EXERCISE DESCRIPTION: Which lines run from the line with "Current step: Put" through the line with "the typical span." in the entries below? Print them exactly, both ends included, and nothing more.

RECORD EXCERPTS:
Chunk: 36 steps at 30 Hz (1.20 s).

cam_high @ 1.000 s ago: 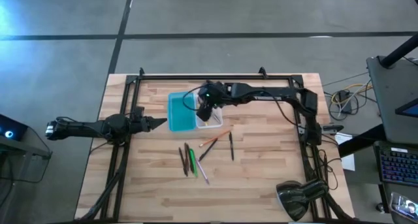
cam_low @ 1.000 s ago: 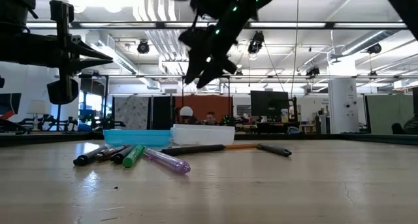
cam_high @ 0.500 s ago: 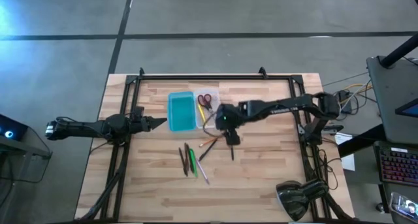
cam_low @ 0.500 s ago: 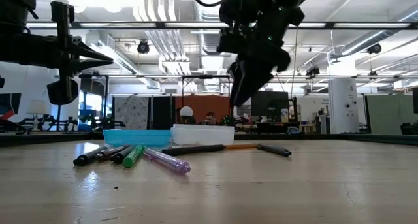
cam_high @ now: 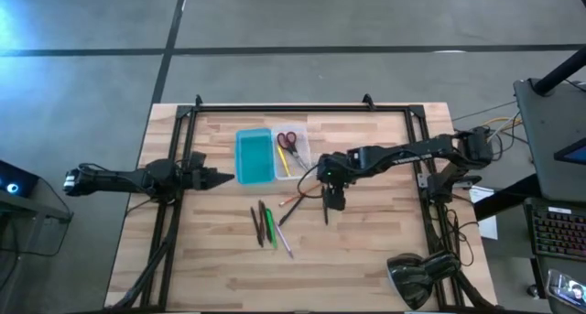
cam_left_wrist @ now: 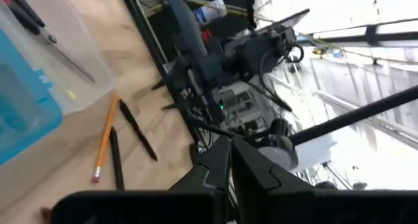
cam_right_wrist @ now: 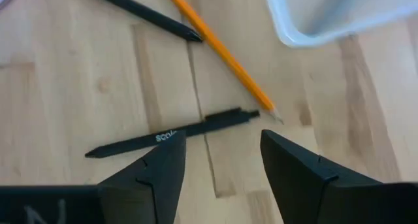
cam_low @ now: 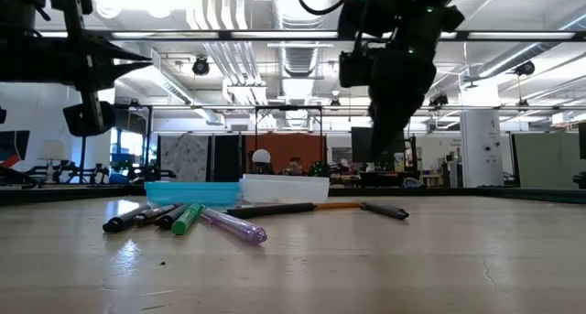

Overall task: Pick & place school supplies into a supply box
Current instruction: Put the orange pencil into the pencil box

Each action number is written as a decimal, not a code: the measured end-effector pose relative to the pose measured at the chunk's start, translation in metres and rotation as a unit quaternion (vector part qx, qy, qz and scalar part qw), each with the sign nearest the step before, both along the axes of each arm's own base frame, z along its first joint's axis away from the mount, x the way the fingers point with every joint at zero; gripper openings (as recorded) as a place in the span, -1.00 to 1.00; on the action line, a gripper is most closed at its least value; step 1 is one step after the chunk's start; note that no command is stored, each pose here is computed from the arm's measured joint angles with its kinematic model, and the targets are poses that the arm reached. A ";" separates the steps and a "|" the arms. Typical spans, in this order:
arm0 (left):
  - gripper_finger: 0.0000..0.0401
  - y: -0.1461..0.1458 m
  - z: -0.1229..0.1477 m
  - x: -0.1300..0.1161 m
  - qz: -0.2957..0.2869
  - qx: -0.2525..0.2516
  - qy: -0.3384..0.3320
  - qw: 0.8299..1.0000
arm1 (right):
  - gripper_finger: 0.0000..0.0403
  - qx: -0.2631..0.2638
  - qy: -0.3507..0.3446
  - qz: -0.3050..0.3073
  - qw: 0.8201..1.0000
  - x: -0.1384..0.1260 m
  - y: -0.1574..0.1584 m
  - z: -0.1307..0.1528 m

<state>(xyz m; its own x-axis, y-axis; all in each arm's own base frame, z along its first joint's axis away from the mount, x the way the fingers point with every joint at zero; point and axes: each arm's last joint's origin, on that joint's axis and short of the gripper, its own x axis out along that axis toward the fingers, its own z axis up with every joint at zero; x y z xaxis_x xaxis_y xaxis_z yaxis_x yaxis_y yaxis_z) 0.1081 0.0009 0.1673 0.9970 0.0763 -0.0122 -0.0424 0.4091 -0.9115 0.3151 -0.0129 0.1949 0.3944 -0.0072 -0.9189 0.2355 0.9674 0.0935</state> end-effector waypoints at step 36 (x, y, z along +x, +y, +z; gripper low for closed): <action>-0.42 -0.021 0.060 0.125 -0.084 0.280 0.408 0.865 | -0.06 0.068 -0.008 -0.148 0.987 -0.025 -0.022 -0.023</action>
<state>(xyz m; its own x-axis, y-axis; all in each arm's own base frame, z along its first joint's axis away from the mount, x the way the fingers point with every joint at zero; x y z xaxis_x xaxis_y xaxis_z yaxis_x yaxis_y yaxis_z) 0.2327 -0.0203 0.2269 0.6719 0.1531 -0.7247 -0.4759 0.8389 -0.2640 0.2903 -0.0346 0.1715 0.4078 -0.0006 -0.9131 0.5029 0.8348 0.2240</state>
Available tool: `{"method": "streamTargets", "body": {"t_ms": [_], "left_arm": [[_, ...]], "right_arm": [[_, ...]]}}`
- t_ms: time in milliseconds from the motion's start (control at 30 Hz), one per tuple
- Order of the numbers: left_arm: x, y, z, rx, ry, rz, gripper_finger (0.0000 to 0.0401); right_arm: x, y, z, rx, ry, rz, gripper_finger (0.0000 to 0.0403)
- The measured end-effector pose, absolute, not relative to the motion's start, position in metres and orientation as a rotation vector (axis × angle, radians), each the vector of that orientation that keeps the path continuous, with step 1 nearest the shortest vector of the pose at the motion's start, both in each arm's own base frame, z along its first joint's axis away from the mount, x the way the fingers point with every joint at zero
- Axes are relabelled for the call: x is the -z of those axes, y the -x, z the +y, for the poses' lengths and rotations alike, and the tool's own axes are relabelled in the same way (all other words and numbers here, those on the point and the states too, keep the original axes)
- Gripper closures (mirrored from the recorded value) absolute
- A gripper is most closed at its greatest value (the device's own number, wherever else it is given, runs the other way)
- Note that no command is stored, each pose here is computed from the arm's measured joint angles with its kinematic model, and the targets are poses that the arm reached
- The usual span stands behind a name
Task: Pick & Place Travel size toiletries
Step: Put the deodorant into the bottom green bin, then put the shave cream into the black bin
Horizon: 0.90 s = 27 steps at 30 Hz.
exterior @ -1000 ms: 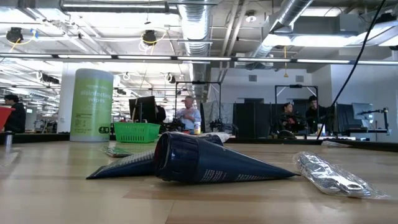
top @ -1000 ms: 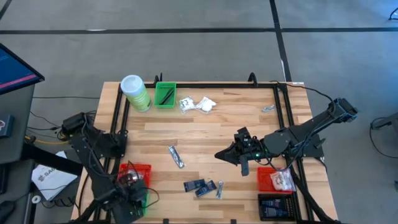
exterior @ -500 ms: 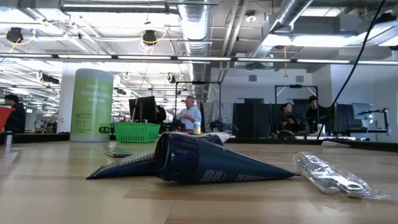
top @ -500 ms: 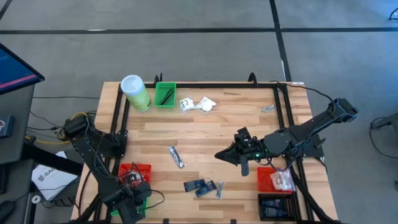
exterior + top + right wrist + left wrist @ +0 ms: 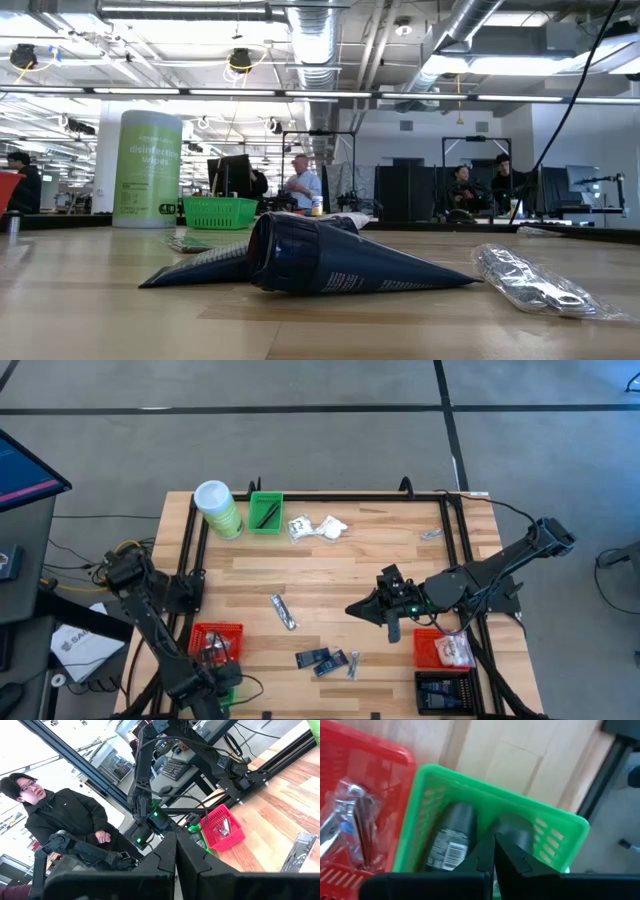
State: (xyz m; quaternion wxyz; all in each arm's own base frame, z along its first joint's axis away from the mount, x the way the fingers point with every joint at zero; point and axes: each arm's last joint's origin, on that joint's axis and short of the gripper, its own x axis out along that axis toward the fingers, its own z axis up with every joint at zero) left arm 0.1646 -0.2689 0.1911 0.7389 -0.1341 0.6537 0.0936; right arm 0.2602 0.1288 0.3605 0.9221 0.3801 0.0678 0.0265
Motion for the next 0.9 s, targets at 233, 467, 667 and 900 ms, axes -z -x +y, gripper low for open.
{"method": "streamTargets", "body": {"t_ms": [233, 467, 667, 900], "left_arm": [[-0.211, -0.164, -0.26, -0.208, 0.338, 1.348, 0.04], [-0.243, -0.17, -0.243, -0.22, 0.437, 1.132, 0.04], [-0.259, -0.193, -0.233, -0.157, 0.509, 1.001, 0.04], [-0.259, -0.234, -0.227, -0.114, 0.552, 0.843, 0.04]], "right_arm": [[-0.361, -0.26, 0.129, -0.054, -0.781, 0.139, 0.0403], [-0.361, -0.26, 0.129, -0.055, -0.78, 0.14, 0.0403], [-0.357, -0.259, 0.132, -0.153, -0.769, 0.227, 0.0403], [-0.348, -0.251, 0.145, -0.226, -0.729, 0.357, 0.0403]]}}
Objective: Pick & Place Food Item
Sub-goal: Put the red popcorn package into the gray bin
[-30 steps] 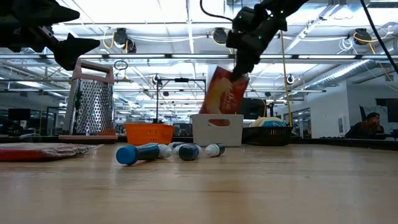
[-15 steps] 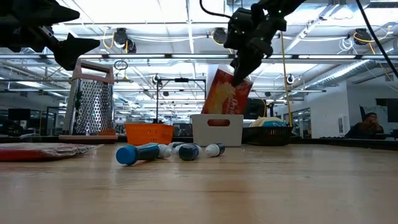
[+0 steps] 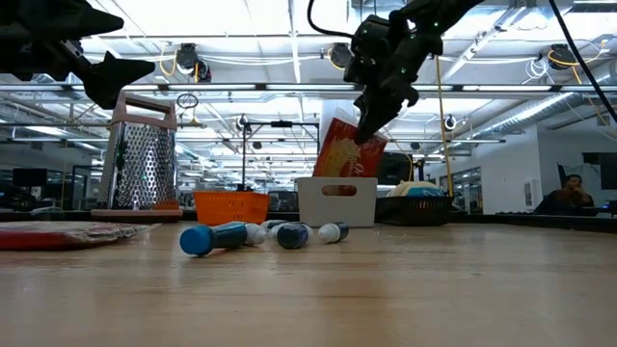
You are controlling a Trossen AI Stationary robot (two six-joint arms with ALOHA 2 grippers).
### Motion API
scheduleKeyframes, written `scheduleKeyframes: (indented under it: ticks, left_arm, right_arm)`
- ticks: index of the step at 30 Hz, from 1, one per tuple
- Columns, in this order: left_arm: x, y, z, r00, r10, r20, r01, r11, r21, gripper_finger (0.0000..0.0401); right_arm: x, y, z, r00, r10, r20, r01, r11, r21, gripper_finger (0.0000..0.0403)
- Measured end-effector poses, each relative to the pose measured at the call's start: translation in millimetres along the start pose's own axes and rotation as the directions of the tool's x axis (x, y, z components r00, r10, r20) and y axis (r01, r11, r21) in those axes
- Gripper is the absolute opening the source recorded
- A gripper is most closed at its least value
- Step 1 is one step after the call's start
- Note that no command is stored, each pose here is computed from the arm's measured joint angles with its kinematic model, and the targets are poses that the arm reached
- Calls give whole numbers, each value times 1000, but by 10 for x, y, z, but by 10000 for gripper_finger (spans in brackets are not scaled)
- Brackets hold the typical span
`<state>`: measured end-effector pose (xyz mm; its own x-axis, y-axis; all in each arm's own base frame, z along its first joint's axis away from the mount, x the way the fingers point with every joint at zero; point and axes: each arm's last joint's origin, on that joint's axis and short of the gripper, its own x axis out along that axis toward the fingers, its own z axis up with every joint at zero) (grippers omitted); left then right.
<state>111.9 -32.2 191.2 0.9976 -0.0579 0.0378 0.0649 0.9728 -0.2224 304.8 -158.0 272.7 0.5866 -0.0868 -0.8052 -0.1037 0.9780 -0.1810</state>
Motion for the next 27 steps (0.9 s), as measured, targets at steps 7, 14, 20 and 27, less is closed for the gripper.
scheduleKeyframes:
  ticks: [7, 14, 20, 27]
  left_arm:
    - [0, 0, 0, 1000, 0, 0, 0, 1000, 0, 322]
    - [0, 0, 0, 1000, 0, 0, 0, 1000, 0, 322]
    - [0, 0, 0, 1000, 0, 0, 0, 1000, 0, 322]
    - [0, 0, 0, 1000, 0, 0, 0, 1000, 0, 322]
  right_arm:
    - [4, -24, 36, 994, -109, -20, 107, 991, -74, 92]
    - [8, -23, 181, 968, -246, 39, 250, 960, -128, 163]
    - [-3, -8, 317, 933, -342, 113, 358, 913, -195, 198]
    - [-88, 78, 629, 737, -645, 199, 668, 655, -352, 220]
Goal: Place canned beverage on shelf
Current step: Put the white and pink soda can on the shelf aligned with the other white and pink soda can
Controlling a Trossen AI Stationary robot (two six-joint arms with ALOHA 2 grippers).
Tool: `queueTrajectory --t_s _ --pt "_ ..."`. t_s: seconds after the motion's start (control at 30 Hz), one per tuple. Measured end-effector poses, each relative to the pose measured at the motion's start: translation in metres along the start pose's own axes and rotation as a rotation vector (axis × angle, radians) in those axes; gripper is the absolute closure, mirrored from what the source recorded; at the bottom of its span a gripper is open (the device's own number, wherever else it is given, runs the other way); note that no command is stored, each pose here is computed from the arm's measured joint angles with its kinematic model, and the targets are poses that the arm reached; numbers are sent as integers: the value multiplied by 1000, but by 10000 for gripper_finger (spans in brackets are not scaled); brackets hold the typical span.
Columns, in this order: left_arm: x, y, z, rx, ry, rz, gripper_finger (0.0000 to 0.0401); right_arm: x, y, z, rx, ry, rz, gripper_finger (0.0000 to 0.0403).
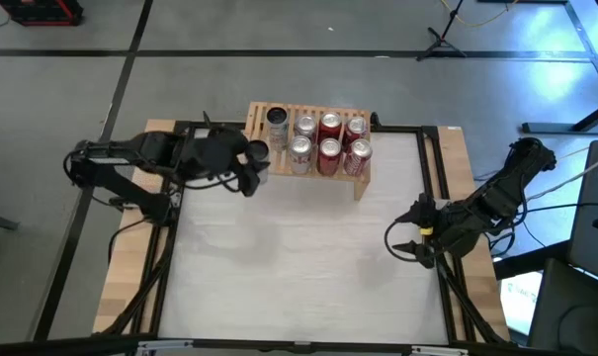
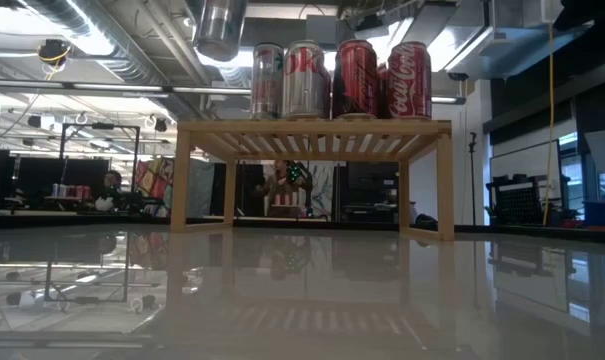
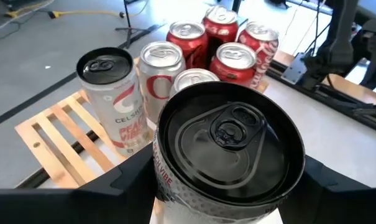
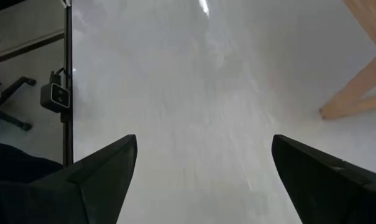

EXERCISE SOLUTION:
Current step: Put the white and pink soda can on the shelf aligned with the other white and pink soda can
Controlling a Trossen AI Stationary robot (two six-joint arms with ALOHA 2 grippers).
Tool: `queueTrajectory --t_s _ --pt "_ ..."`. t_s: seconds after the motion's start (control at 30 Hz), one per tuple. Measured end-effector poses, each relative to the pose measured at the motion's start: translation in metres along the start pose's own axes and rotation as a rotation vector (axis × angle, radians) in those axes; gripper is the absolute closure, mirrored from what the source recorded; at the bottom of its span a gripper is open (the device's own number, wherever else it is given, runs the other way); note that no command is stored, each pose here is computed from the arm's measured joint angles with its kinematic model, and the targets are poses that the arm reached; numbers are sent as integers: the value multiplied by 1000, but by 10000 for gripper_finger (spans in brackets are not scaled); brackets hold the typical span.

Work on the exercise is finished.